Examine the command output, looking for messages identifying the number of rows inserted/rejected. For example:
... -[INFO]:- ... Inserted 9 rows
... -[INFO]:- ... Rejected 0 rows
Run the gpkafka load
command again, this time in streaming mode. For example:
gpmaster$ gpkafka load ./firstload_cfg.yaml
The command waits for a producer to publish new messages to the topic.
Navigate back to your Kafka host terminal window.
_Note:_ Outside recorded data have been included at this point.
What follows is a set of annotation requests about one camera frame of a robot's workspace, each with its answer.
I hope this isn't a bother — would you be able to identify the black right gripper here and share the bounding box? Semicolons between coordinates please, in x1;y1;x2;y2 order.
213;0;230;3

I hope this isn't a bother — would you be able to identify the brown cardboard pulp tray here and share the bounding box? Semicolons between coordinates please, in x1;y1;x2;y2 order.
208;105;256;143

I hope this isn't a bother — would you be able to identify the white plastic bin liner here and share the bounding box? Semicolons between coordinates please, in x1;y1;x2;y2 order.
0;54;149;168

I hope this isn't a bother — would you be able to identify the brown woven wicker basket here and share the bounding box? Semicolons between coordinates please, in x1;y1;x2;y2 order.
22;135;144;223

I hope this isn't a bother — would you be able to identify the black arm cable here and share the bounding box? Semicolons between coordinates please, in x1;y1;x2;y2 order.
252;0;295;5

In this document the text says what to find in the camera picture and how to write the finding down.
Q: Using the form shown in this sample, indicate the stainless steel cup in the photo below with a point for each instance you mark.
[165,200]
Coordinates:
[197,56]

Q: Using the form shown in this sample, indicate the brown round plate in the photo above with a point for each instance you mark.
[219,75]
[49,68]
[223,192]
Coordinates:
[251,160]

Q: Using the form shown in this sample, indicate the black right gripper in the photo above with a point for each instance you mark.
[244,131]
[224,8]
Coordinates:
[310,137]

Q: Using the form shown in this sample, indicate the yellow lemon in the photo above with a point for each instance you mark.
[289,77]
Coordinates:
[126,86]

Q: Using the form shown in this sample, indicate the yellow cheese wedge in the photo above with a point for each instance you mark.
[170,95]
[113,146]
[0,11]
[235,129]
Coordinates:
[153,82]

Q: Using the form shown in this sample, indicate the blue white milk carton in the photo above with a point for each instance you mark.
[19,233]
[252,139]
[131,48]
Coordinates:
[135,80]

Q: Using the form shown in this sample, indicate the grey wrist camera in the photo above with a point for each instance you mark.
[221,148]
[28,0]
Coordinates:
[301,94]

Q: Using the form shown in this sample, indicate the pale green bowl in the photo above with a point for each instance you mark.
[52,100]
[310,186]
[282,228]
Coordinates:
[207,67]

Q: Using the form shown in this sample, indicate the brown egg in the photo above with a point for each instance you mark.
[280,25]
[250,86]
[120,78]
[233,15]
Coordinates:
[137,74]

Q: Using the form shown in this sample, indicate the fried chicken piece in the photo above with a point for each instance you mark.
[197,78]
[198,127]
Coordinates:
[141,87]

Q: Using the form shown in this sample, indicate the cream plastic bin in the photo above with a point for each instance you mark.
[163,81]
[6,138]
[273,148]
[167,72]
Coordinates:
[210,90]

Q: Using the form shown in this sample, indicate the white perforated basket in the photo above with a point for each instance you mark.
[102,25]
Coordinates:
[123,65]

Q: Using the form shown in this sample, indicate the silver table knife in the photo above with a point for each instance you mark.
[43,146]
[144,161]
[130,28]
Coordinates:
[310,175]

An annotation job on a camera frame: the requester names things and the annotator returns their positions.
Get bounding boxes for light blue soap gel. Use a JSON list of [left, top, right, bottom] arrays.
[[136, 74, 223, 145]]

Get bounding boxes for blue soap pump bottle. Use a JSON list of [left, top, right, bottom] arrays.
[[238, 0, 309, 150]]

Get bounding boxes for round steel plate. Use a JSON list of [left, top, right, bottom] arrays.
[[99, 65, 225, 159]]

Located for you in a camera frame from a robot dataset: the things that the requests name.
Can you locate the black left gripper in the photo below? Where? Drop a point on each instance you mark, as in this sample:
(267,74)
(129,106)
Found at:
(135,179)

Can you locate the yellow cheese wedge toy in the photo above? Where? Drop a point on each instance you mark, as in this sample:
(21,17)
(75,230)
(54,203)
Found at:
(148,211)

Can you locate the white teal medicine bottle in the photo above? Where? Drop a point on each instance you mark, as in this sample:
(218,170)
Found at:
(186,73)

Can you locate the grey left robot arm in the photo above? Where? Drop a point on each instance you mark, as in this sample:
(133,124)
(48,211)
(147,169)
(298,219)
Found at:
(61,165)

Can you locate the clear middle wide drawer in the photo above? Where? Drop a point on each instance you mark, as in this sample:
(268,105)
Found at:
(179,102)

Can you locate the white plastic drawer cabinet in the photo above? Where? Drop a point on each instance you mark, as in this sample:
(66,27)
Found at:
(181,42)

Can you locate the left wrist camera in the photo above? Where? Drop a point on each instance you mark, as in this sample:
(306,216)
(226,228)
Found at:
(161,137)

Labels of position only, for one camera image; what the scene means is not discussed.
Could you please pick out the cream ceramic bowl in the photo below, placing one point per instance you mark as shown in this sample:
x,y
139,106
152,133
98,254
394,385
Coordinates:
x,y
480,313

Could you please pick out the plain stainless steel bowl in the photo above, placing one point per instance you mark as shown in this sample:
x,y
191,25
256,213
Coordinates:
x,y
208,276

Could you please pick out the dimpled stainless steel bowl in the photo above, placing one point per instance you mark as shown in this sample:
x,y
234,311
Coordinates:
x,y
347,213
Stream the contents of the sample_data.csv
file to the Kafka console producer once more:
kafkahost$ $KAFKA_INSTALL_DIR/bin/kafka-console-producer.sh \
--broker-list localhost:9092 \
--topic topic_for_gpkafka < sample_data.csv
Notice the activity in your Greenplum Database master terminal window. gpkafka load
consumes the new round of messages and waits.
Interrupt and exit the waiting gpkafka load
command by entering Control-c in the Greenplum Database master host terminal window.
View the contents of the Greenplum Database target table data_from_kafka
:
gpmaster$ psql -d testdb
testdb=# SELECT * FROM data_from_kafka WHERE customer_id='1313131'
ORDER BY expenses;
customer_id | expenses | tax_due
-------------+----------+---------
1313131 | 368.27 | 26.70
1313131 | 368.27 | 26.70
1313131 | 492.83 | 35.73
1313131 | 492.83 | 35.73
1313131 | 1313.13 | 95.20
1313131 | 1313.13 | 95.20
(6 rows)
The table contains two entries for each expense because the producer published the sample_data.csv
file twice.